Scenes at the Hanging Rock LakeClick thumbnail to view full-size
Fishing is permitted year round on the lake for bass and bream. Anyone over 16 years old must have a N.C. fishing license. You can fish from the shore, from the wheelchair accessible pier or from a rental boat.
Rowboats and Canoes
Private boats are not allowed on Hanging Rock Lake. Rowboats and canoes are rented for use on the lake during the spring, summer, and fall.
The Dan River Access
Located on the north side of Hanging Rock State Park. There is a parking lot and a ramp for fishing access, paddling, and tubing. Bring your own equipment or take advantage of nearby commercial outfitters (two of them are shown below) who provide equipment and shuttling services for kayaking, canoeing, and tubing. The best practical access for fishing is by boat or wading. You can also hike to this area by starting on the Indian Creek Trail from the visitor center, for a total round trip hike of 7.2 miles. There are no restrooms at this location.
Dan River Company (Canoe, Kayak, Paddle Board)
1110 Flinchum Road
Danbury, NC 27016
The General Dan Tubing Co.
201 North Main Street
Danbury, NC 27016
Views from the Dan River Canoe AccessClick thumbnail to view full-size
Rustic family vacation cabins will accommodate up to six people each. Two cabins are handicapped accessible. Each cabin includes two bedrooms, kitchen, living room, and bathroom. During the spring, winter and fall the cabins may be rented by the night with a two night minimum stay or by the week. Summer rentals are available by the week only. Reservations are required. Pets are not allowed in the cabin or cabin area at any time. Here are a few other local places to stay for your visit:
Dan River Cottage
Luna’s Trail & Farm Cabins
Old Farmhouse Inn
The George Farmhouse
For Your Safety!
- Do not feed or approach wildlife. Report sick or aggressive animals to the rangers.
- When hiking, stay on the designated trails and away from cliff faces and waterfalls.
- Be alert to approaching storms and seek appropriate shelter.
- Venomous snakes, ticks and poisonous plants may be found along park trails. Exercise caution.
- Dress properly. Check with park employees regarding weather and terrain.
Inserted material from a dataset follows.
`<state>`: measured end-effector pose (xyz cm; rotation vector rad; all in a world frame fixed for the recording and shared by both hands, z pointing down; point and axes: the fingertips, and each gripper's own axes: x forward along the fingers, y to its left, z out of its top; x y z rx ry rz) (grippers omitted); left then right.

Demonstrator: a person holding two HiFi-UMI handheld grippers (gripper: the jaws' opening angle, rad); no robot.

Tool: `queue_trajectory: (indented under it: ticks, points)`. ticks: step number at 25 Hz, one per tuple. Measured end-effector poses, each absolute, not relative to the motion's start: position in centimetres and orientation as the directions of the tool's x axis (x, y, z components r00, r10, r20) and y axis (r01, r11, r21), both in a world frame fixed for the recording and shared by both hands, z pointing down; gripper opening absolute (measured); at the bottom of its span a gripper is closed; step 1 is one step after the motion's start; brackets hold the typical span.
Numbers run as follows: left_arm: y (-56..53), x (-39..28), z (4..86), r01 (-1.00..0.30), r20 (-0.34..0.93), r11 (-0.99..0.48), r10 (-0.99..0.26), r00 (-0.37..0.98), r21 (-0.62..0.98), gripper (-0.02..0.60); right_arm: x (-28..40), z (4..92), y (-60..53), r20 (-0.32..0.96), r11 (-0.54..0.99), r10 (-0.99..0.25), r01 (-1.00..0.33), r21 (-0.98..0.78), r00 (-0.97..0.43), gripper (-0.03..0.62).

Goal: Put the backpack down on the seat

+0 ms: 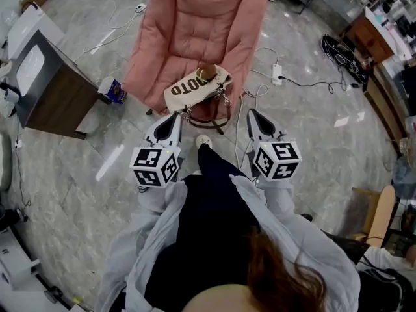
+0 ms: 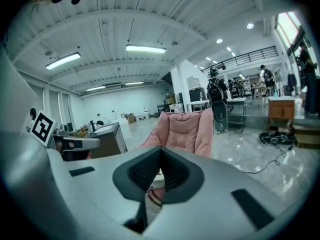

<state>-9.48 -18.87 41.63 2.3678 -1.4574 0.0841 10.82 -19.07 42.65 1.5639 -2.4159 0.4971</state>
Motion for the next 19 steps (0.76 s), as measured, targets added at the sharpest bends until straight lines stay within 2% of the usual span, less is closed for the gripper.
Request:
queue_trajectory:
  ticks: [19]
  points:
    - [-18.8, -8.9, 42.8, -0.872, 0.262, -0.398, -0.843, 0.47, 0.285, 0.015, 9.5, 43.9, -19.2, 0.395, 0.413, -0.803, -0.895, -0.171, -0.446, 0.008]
- Remember that daylight hours are shorter in the fall and winter. Allow plenty of time for a hike to avoid being caught by darkness.
- Contact park staff for other safety tips or an explanation of park rules.
Rules and Regulations
- To have a safe and rewarding visit, regulations are posted throughout the Park. A complete list is available at the park office.
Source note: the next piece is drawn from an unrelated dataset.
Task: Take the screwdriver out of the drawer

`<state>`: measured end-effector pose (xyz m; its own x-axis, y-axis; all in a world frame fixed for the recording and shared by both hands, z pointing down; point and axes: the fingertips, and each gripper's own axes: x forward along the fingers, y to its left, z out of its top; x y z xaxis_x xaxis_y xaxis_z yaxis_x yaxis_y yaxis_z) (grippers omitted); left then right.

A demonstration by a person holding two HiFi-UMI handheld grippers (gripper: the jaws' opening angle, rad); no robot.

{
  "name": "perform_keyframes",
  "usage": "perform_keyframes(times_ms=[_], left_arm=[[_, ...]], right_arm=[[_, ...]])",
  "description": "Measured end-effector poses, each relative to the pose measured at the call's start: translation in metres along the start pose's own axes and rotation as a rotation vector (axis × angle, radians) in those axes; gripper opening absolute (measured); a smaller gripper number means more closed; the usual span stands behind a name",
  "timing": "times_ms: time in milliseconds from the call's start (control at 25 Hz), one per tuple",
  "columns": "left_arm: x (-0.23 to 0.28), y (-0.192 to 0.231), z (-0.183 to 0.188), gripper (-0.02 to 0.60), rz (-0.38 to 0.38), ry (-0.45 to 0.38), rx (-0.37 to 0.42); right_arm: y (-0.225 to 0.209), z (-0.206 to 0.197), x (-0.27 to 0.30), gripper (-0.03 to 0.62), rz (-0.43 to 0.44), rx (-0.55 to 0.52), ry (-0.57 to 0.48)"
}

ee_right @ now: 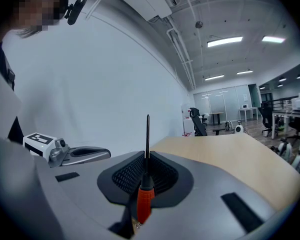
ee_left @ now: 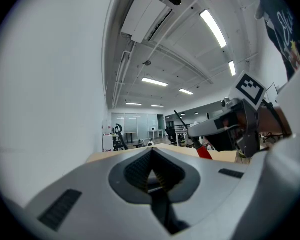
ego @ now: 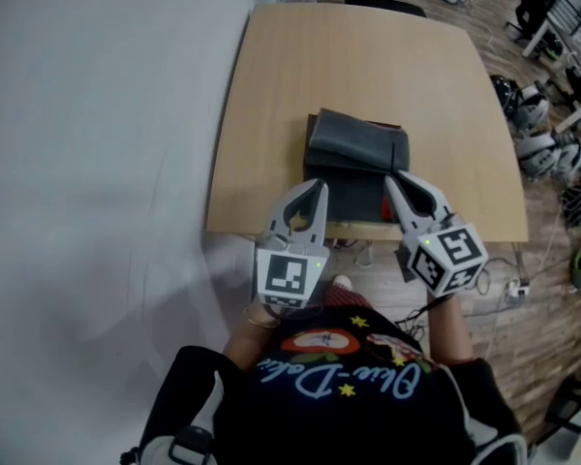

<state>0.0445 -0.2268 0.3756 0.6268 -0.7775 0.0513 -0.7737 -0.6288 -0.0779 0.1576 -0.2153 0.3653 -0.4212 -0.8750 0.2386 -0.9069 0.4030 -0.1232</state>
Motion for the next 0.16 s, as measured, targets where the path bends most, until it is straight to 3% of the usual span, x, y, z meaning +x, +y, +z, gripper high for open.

- The removal of any plant, animal, rock or artifact is prohibited.
- All state parks are wildlife preserves. Hunting and trapping are not permitted.
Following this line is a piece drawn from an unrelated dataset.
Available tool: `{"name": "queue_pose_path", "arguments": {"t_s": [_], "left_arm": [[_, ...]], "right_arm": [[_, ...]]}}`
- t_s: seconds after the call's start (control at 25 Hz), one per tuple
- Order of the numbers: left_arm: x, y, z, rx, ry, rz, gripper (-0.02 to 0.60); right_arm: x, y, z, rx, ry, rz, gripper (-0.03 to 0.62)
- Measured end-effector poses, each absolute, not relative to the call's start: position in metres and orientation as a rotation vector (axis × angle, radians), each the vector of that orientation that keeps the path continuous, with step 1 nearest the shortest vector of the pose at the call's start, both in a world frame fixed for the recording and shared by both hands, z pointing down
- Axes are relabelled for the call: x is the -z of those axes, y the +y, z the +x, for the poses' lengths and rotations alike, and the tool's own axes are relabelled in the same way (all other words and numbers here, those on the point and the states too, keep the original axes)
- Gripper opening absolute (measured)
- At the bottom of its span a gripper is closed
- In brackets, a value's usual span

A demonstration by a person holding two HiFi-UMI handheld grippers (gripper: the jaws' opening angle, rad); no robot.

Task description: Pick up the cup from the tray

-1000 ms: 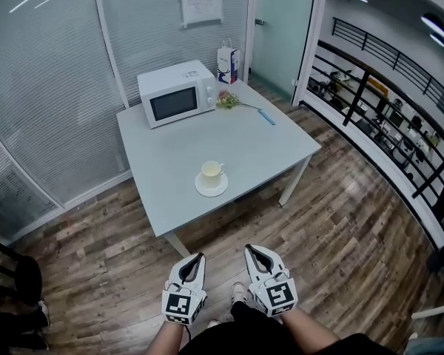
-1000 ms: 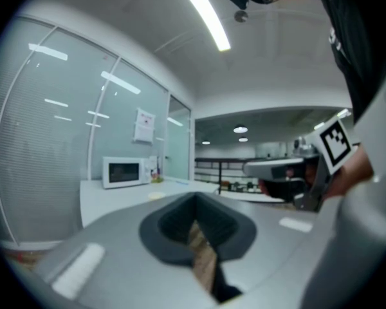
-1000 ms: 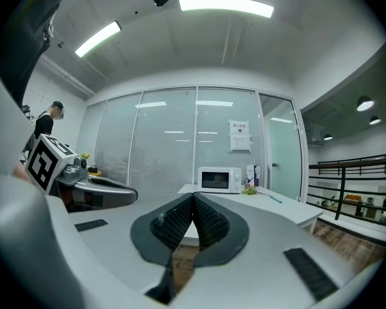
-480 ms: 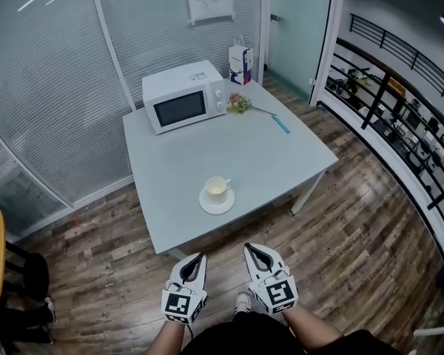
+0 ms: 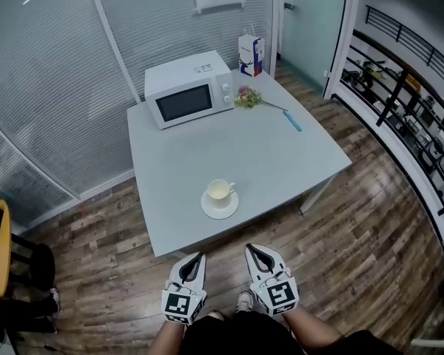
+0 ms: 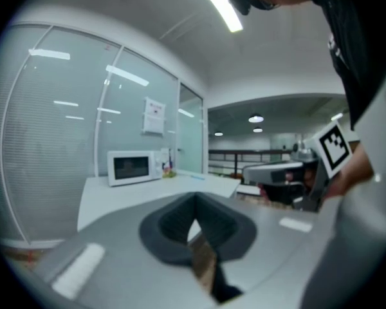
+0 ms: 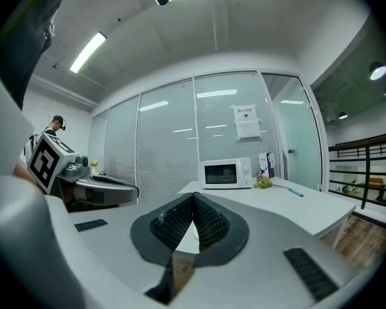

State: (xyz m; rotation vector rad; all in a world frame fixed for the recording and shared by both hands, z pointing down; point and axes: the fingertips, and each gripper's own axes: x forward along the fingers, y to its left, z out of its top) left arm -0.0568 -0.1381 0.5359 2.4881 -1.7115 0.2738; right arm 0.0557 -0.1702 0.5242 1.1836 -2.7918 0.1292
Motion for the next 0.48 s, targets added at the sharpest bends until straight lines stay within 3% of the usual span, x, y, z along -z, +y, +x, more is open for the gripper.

- Please throw trash in the proper receptacles. NC state law requires aluminum cans and plastic bottles to be placed in recycling containers.
- Fireworks are not permitted.
- Firearms and other weapons are prohibited except that those with a proper permit may possess a concealed handgun in permitted areas and under the requirements of North Carolina G.S. 14-415.11. All firearms and weapons are prohibited in visitor centers and park offices.
- The possession or consumption of alcoholic beverages is prohibited.
- North Carolina motor vehicle and traffic laws apply in the park.
- Pets must be on an attended leash no longer than six feet. Pets are not allowed in the cabins, bathhouse or swimming area.
- Camping is allowed in designated areas by permit only.
- As a courtesy to other campers, observe the posted campground quiet hours.
- Fires are permitted only in designated areas.
- Rock climbing is permitted only on Moore’s Wall and Cook’s Wall. All combers must use proper equipment and must register before beginning a climb.